Yoga for Anxiety – 3 poses to do
If you suffer from anxiety and often feel overwhelmed, you need to try these 3 following simple Yoga Poses for anxiety.
It’s normal to feel anxious from time to time, especially if your life is stressful. However, excessive, ongoing anxiety that is difficult to control and interfere with day-to-day activities is a sign to seek professional help before your anxiety becomes severe. In most cases, generalized anxiety disorder improves with psychotherapy or medications. Making lifestyle changes, learning coping skills, and using relaxation, breathing techniques, and yoga can help tremendously.
First – Breath!
Try to take deep, slow breaths that fill your belly (not just your chest). Draw air in through your nose and exhale through your mouth. You can also try a Langana breathing ratio. Breathing with awareness a Langhana ratio is designed to eliminate and reduce, any feelings of heaviness in the abdominal region, excess energy, thoughts, and strong emotions.
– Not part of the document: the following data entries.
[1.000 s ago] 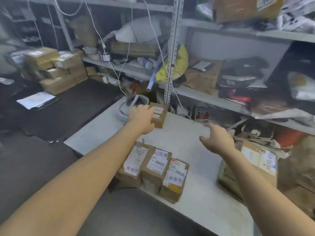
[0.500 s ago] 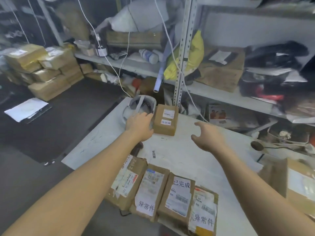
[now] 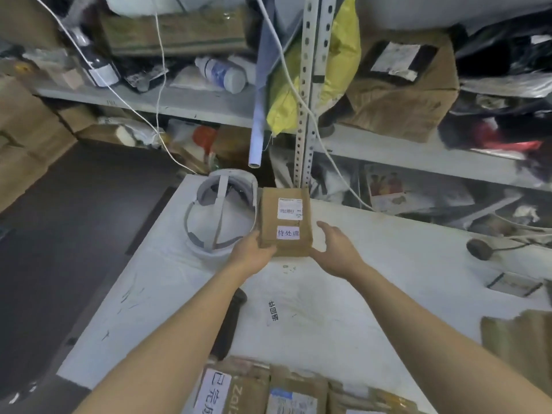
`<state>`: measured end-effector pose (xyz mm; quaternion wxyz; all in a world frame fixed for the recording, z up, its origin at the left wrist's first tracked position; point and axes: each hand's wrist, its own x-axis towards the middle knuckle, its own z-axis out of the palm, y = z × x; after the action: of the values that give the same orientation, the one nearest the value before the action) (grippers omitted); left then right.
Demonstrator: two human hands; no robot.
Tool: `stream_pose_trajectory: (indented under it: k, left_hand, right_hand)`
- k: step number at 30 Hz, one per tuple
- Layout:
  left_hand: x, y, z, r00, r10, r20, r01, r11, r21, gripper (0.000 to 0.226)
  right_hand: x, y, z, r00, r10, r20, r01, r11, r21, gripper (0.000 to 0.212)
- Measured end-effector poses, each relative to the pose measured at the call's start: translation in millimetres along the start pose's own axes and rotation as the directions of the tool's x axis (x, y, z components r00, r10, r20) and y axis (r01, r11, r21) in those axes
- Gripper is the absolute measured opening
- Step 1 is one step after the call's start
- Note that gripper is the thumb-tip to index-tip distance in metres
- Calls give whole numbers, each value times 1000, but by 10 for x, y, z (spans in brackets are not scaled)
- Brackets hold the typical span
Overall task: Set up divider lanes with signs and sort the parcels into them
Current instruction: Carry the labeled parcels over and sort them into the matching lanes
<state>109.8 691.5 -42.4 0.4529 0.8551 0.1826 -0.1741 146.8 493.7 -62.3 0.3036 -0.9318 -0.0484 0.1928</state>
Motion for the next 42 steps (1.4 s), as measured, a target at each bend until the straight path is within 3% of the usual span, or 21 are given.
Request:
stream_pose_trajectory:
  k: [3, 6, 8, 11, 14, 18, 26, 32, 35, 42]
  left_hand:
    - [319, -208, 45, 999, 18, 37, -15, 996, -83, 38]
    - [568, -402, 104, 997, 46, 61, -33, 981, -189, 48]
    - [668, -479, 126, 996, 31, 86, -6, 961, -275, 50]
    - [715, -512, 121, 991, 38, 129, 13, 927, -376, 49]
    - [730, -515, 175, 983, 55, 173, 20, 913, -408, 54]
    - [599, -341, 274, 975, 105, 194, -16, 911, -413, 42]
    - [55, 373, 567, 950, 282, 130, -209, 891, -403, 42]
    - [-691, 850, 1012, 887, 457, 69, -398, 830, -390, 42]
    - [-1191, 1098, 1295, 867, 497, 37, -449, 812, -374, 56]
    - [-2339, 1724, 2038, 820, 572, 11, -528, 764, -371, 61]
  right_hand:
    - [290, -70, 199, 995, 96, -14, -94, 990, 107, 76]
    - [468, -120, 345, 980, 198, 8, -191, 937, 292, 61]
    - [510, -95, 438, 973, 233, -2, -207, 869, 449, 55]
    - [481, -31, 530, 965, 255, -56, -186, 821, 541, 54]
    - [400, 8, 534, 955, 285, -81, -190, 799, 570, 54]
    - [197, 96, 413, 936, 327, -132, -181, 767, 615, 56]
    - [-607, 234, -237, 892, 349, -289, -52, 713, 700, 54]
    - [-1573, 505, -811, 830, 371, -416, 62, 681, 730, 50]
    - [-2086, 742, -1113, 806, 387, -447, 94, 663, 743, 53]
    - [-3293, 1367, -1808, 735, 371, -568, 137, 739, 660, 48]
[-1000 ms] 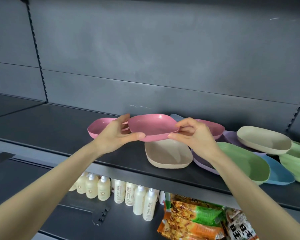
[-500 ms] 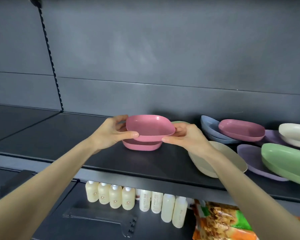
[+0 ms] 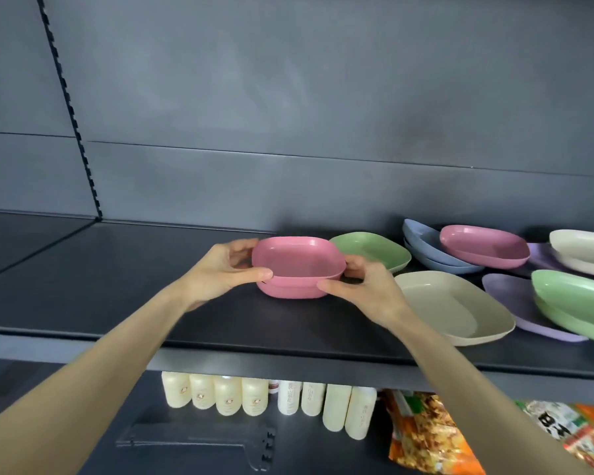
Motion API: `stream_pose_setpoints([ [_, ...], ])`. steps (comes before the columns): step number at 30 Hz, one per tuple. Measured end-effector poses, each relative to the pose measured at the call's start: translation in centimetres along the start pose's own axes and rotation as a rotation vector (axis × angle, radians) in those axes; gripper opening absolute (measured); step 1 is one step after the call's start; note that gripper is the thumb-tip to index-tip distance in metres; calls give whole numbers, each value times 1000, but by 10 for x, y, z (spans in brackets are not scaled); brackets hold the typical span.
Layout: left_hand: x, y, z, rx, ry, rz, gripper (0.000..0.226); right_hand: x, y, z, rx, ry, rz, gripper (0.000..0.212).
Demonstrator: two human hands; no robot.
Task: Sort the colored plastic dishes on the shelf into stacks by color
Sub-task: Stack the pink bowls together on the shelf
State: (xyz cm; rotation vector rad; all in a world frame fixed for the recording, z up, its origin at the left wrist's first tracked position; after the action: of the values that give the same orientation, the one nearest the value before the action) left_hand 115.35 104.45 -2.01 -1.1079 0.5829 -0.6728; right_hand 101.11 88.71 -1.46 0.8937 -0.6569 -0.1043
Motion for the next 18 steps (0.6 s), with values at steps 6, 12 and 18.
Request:
stream_pose_setpoints([
  [6, 10, 14, -2, -67, 15, -6, 72, -5, -11, -8, 14, -100, 11, 45],
  [12, 17, 22, -5, -113, 6, -32, 76, -5, -13, -10, 23, -83, 15, 45],
  [18, 20, 24, -1, -150, -23, -64, 76, -5, -18, -12, 30, -61, 12, 53],
])
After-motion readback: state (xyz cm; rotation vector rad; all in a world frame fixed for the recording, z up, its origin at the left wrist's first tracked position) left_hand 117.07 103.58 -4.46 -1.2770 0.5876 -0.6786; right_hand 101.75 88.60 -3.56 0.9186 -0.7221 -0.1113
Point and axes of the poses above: each hand's wrist, its own x-axis towards the middle knuckle, its own z-axis out of the back of the hand, y = z × x, the point moved 10 cm from there along x, towards the middle knuckle, and after that the axes turned 13 degrees about z, right-handed, at the moved point
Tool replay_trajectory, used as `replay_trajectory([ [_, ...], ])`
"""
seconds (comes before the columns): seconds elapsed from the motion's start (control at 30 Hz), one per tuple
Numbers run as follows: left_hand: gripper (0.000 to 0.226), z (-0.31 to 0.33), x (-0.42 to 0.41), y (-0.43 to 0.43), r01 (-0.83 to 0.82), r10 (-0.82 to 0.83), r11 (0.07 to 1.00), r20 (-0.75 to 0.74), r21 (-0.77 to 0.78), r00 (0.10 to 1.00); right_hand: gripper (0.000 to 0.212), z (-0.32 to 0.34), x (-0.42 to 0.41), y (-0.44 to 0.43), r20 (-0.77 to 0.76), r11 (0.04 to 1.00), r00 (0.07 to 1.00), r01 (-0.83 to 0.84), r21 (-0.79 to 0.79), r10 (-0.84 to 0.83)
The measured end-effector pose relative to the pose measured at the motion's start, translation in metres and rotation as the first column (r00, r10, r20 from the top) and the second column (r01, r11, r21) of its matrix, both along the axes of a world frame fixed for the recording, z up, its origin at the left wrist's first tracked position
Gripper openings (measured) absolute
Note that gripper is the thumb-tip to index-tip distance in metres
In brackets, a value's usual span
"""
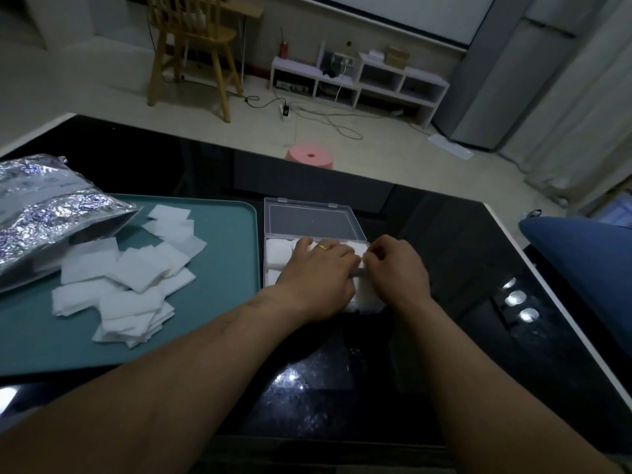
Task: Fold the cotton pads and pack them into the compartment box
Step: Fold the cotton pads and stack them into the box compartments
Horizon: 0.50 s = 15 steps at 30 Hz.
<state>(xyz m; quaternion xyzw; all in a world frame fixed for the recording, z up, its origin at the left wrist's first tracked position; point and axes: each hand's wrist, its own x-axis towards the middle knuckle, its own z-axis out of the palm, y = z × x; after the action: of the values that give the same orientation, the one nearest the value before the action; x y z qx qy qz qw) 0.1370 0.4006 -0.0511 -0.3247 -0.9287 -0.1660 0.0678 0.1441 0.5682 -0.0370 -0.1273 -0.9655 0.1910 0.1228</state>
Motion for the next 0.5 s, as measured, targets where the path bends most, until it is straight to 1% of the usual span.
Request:
replay_trajectory([
  [0.1, 0.044, -0.001, -0.001, 0.001, 0.005, -0.002, 0.999, 0.070, -0.046, 0.998, 0.015, -0.002, 0.001, 0.001, -0.010, 0.999, 1.000, -0.029, -0.018, 0.029],
  [0.23, 0.044, 0.002, 0.000, 0.002, 0.011, -0.011, 1.000, 0.154, 0.003, 0.988, 0.011, -0.003, 0.002, 0.002, 0.003, 0.998, 1.000, 0.009, -0.062, -0.009],
  [0.3, 0.045, 0.002, 0.000, 0.003, 0.005, -0.003, 1.000, 0.178, -0.008, 0.984, 0.012, -0.001, 0.002, 0.001, 0.003, 0.998, 0.999, 0.032, -0.061, -0.032],
  [0.33, 0.045, 0.003, 0.000, 0.003, 0.005, -0.002, 1.000, 0.182, -0.015, 0.983, 0.014, 0.000, 0.003, 0.001, -0.009, 0.999, 0.999, 0.036, -0.036, -0.037],
  [0.4, 0.045, 0.004, 0.001, 0.004, 0.007, -0.002, 1.000, 0.192, -0.025, 0.981, 0.020, -0.002, 0.004, -0.002, -0.036, 0.995, 0.999, 0.018, 0.095, -0.015],
  [0.47, 0.043, 0.006, 0.001, 0.002, 0.007, -0.002, 1.000, 0.186, -0.025, 0.983, 0.026, -0.003, 0.005, -0.006, 0.002, 0.975, 1.000, -0.021, 0.220, 0.021],
  [0.5, 0.042, 0.007, 0.001, 0.001, 0.002, 0.001, 1.000, 0.172, -0.019, 0.985, 0.029, -0.003, 0.005, -0.008, 0.031, 0.969, 0.999, -0.028, 0.247, 0.021],
])
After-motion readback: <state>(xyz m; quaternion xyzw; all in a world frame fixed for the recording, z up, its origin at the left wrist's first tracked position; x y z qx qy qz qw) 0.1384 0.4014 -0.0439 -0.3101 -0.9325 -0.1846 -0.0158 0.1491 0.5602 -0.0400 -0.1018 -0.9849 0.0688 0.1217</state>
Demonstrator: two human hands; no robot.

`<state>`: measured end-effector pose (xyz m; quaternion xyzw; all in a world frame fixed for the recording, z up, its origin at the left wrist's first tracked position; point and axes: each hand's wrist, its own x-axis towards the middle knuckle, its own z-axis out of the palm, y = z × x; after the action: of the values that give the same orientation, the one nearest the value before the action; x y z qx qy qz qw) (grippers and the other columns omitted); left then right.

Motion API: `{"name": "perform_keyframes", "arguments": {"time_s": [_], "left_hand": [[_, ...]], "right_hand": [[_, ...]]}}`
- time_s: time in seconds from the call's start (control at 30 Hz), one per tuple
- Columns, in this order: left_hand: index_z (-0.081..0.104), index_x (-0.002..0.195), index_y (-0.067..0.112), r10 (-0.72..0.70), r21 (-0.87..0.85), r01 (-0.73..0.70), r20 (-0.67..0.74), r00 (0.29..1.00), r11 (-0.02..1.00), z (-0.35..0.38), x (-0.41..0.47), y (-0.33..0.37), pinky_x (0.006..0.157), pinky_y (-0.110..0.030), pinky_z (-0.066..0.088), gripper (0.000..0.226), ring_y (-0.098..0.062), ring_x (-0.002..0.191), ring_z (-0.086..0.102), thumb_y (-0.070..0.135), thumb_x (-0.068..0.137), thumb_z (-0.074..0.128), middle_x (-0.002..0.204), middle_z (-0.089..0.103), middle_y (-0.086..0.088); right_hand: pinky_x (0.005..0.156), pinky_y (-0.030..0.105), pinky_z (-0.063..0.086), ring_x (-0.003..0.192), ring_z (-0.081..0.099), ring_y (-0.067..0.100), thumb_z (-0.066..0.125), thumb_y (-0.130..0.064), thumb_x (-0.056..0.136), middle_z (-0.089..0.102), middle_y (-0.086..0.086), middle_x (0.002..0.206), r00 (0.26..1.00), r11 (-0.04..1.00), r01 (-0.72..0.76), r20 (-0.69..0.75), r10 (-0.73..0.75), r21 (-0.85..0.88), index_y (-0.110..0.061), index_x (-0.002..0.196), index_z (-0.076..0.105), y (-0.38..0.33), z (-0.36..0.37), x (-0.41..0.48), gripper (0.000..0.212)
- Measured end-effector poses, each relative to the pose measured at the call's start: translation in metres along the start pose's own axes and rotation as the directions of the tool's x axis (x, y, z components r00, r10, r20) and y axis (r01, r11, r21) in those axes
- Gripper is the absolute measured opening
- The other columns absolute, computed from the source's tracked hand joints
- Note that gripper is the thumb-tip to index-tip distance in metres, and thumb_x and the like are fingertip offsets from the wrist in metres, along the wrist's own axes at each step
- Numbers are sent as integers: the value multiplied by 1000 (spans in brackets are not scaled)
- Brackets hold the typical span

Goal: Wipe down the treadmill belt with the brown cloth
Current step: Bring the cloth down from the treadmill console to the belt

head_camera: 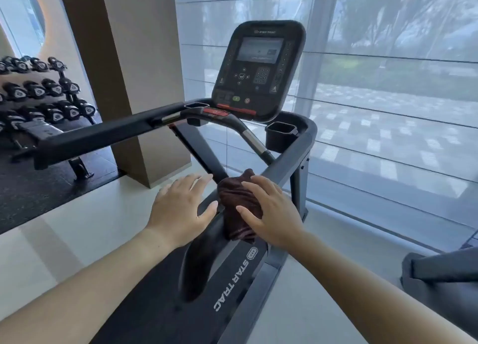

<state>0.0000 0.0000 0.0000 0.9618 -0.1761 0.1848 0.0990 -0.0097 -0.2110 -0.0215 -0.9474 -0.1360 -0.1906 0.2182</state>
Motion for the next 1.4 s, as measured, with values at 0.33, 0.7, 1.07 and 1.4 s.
{"name": "perform_keyframes", "arguments": {"time_s": [0.33, 0.7, 1.07, 1.4], "left_hand": [[38, 138, 27, -27, -18, 27, 16, 1000, 999, 23, 9, -17, 98, -39, 39, 54, -15, 128, 41, 49, 90, 43, 141, 43, 6], [43, 135, 27, 102, -192, -80, 108, 989, 978, 29, 3, -54, 102, -37, 39, 50, -10, 129, 39, 50, 91, 40, 140, 42, 11], [47, 132, 26, 122, -391, -64, 125, 985, 918, 32, -28, -76, 103, -37, 37, 46, -11, 128, 40, 45, 90, 44, 137, 46, 10], [53, 129, 21, 397, -466, -338, 32, 917, 818, 18, -46, 2, 100, -37, 41, 55, -13, 123, 47, 50, 86, 34, 131, 53, 4]], "right_hand": [[116, 51, 19, 144, 12, 14, 40, -64, 87, 23, -7, 155, 996, 998, -55, 65, 53, 24, -35, 143, 34, 1, 33, 26, 63], [115, 57, 5, 144, -16, 11, 39, -73, 76, 0, -18, 158, 956, 957, -290, 46, 291, -18, -45, 142, 31, -18, 58, 21, 72], [110, 39, 30, 135, 28, 27, 62, -32, 86, 35, -6, 146, 898, 911, -403, -156, 411, 86, -31, 124, 57, -45, 63, 8, 37], [82, 1, 34, 97, 50, -10, 56, -11, 90, 56, -10, 106, 737, 772, -521, -264, 622, 364, -36, 105, 54, -15, 51, -104, 29]]}}
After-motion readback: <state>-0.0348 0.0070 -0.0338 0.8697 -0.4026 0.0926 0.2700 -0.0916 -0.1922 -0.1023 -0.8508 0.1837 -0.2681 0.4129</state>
The emphasis in a Langhana practice is on the exhale, then progressing toward extending the exhalation and then suspending the breath for a few seconds after exhaling.
Example Langhana ratios: 4-2-6-2
Inhale for 4 seconds, hold for 2, exhale for 6 and hold for 2. Do not hesitate to change the ratio equally should you have a superior breathing capacity, we could adapt the ratio as 5-3-7-3 / 6-4-8-4, and so one.
Postures for calming anxiety are mainly standing, supine, or seated forward bends and twists which are practiced because of their effects on and in the abdomen region. Postures are practiced dynamically than held static.
We can observe 3 categories of Asanas that are used for calming and cooling:
- Forward bends
Use each of them while breathing deeply in and out (in Ujjayi breath), staying in the postures for a couple of breaths. Repeats the asana as many times as you need to.
Standing forward fold is really good for getting a stretch down the back of your legs. It stretches hamstrings, calves, and hips. Uttanasana improves oxygen-rich blood flow to the brain as the head is positioned below the heart in this pose. Regular practice of Uttanasana relieves anxiety and stress and helps calm the mind. Start by standing straight; keep hands on hips and inhale. Extend hands above you and bend your torso forward as you exhale.
Parivrtta Trikonasana activates our core muscles, which aids in balance and stability. It stretches and lengthens the spine. This pose can reduce stiffness in the spine and back, resulting in increased flexibility. Opens the hips and shoulders. It helps to massage the internal organs, improving the functioning of the digestive system. Twists involving balance keep the nervous system calm. It also helps to improve the calmness of the mind reducing stress and anxiety.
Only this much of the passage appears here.